__Problem description__: Below, locate the line that contains "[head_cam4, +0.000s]". Repeat exactly from that line to the line that contains "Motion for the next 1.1", inclusive, leaving out the pictures.

---*---

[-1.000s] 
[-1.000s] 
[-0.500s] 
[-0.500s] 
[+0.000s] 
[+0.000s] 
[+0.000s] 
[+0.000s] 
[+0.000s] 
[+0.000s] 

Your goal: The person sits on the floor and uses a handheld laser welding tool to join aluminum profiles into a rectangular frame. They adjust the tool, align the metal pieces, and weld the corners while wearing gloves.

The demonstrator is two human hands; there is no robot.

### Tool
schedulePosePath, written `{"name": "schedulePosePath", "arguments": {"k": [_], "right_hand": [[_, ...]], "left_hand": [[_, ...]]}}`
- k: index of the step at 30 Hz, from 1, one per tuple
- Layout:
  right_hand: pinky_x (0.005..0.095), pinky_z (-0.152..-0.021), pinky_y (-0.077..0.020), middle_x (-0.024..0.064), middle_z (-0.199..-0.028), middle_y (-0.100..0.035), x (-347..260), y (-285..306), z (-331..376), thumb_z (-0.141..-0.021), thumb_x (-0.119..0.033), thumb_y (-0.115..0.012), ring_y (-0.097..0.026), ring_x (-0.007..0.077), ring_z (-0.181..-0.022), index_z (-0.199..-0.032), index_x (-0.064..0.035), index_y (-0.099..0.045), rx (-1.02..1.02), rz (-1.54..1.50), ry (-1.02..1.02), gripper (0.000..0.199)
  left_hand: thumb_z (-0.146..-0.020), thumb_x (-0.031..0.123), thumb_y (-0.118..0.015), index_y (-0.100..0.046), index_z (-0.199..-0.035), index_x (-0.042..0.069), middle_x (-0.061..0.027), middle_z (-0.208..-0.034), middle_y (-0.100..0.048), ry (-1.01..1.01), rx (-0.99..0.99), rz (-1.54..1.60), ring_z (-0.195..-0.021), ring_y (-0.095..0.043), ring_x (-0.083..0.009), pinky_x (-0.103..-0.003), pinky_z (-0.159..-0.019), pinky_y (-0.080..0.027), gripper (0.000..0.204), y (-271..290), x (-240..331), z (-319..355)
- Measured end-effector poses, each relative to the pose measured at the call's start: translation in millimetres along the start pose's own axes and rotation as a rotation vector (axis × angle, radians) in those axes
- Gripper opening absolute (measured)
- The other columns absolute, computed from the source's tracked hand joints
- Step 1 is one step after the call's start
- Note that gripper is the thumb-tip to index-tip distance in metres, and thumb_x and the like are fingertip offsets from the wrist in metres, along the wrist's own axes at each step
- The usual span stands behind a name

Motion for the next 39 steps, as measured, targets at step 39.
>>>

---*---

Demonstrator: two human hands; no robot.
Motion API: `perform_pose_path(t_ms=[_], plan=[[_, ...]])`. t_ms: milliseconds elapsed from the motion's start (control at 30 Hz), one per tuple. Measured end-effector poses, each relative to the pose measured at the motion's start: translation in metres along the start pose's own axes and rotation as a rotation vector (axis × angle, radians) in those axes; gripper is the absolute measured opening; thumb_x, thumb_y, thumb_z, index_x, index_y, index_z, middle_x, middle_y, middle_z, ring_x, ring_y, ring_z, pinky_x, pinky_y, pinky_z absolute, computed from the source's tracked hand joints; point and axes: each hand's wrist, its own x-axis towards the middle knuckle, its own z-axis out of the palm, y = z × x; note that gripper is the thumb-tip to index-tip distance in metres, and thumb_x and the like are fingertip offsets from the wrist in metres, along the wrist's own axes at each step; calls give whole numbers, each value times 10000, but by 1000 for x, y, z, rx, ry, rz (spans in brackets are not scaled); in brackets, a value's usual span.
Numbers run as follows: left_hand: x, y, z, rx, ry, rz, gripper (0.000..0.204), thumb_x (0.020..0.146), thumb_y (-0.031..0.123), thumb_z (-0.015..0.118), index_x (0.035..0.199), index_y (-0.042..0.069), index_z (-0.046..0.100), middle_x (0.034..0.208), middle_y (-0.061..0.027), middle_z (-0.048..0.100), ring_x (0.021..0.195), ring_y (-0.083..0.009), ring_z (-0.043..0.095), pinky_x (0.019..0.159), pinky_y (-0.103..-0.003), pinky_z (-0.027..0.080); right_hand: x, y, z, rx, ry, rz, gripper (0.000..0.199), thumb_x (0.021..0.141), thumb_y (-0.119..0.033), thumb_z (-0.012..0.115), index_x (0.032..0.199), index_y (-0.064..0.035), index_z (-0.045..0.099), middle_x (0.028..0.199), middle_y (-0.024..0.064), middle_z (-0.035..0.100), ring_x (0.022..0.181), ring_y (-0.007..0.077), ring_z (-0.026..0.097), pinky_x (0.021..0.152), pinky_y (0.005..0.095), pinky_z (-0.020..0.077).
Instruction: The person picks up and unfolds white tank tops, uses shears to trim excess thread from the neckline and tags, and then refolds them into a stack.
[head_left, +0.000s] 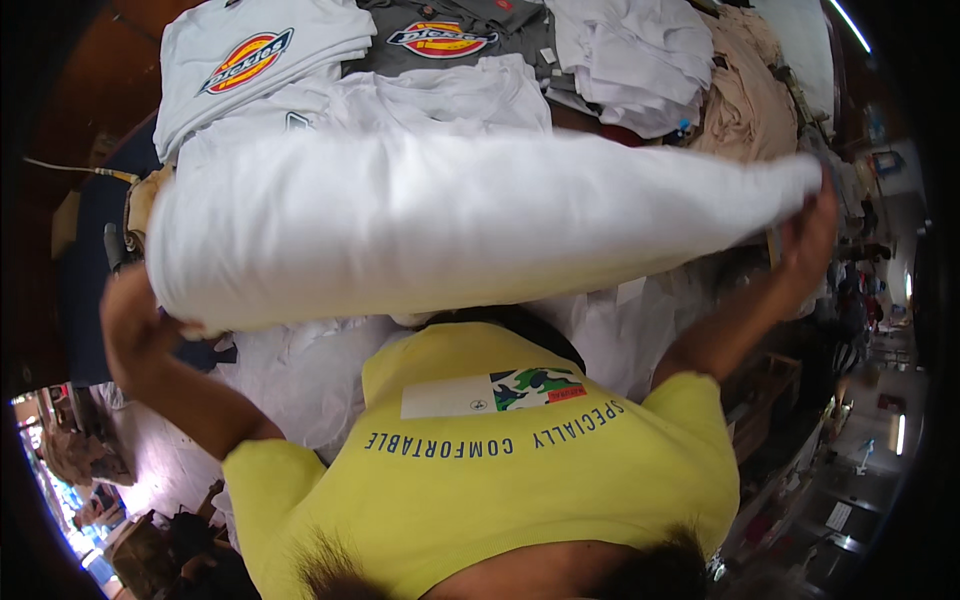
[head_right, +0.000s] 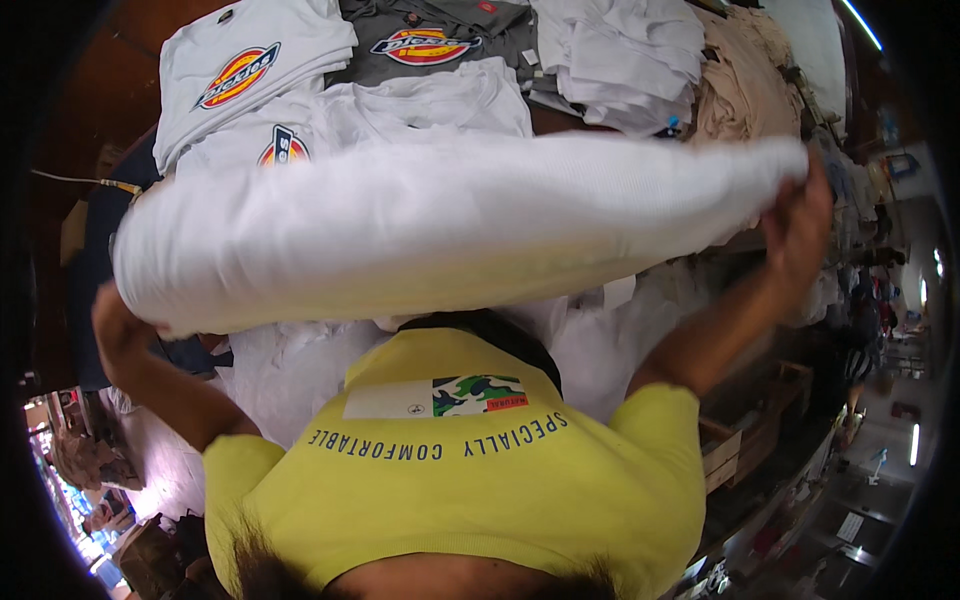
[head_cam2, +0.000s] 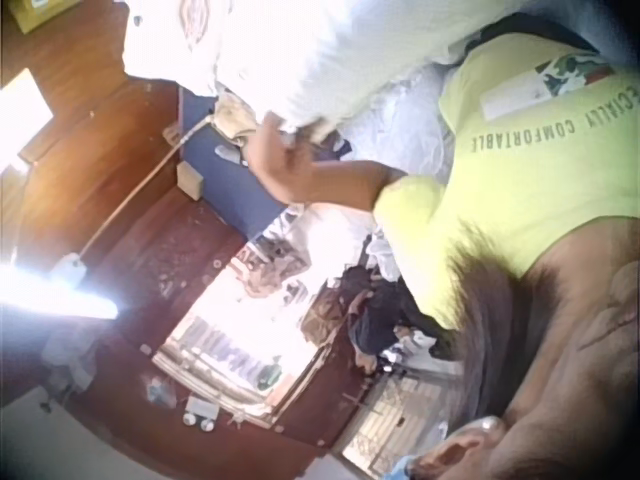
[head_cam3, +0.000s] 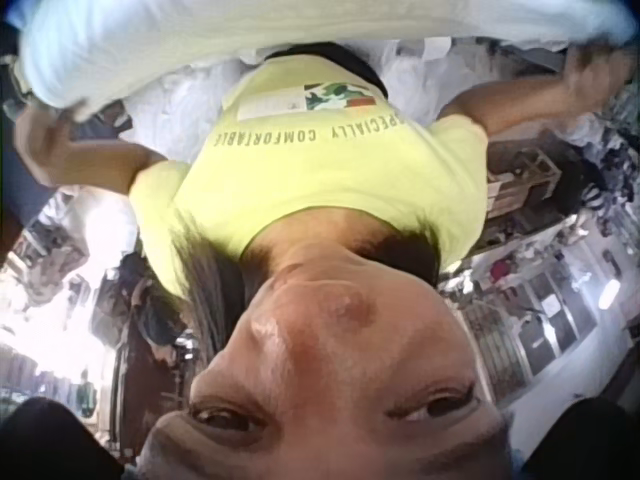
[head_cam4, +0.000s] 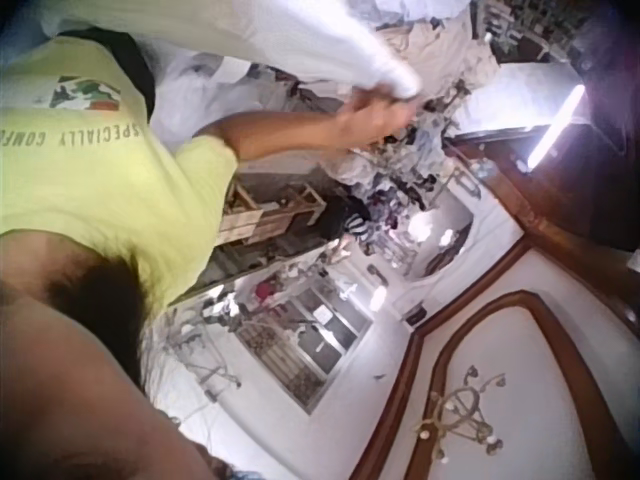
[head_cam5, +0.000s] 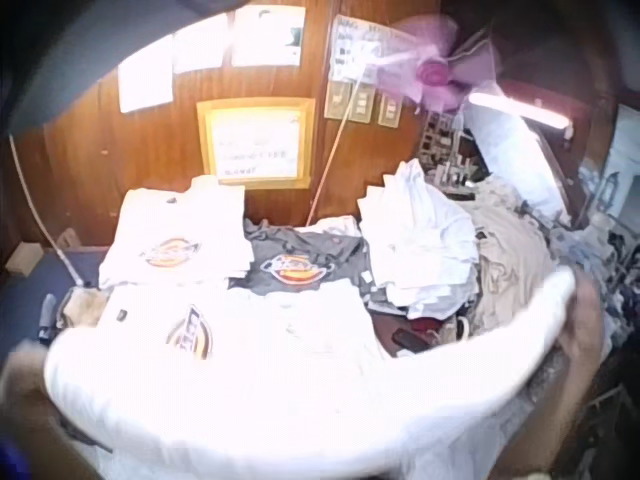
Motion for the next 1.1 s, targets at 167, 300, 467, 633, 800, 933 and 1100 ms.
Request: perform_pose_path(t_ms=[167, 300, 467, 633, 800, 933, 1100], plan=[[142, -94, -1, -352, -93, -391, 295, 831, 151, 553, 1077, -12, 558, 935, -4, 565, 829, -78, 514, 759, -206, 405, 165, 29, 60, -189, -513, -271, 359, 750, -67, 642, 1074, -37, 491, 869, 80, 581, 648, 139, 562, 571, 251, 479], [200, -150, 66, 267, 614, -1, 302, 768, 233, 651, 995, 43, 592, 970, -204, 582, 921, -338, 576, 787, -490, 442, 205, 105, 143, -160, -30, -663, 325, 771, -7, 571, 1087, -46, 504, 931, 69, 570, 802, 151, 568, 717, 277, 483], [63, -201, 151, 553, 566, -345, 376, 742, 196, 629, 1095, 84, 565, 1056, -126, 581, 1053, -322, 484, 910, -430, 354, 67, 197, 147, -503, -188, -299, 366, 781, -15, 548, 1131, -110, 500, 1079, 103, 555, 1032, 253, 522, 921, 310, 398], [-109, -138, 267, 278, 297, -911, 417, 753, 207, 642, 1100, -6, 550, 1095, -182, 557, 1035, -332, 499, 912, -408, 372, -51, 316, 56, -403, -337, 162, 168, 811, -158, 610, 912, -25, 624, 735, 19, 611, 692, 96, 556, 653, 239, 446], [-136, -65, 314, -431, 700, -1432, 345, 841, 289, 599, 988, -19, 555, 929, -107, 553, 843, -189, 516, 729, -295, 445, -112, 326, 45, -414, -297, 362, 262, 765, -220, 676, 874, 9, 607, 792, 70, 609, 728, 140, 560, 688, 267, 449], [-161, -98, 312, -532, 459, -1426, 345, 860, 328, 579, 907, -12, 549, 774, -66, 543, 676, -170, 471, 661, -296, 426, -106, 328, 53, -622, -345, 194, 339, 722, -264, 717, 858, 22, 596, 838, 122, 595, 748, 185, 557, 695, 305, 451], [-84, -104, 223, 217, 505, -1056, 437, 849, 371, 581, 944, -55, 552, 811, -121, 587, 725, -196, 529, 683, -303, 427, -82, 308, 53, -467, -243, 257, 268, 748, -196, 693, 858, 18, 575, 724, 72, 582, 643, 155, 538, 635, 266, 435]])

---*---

__Answer for the task__:
[head_cam4, +0.000s] 
[head_cam5, +0.000s] 
Motion for the next 1.1 s, targets at 167, 300, 467, 633, 800, 933 and 1100 ms.

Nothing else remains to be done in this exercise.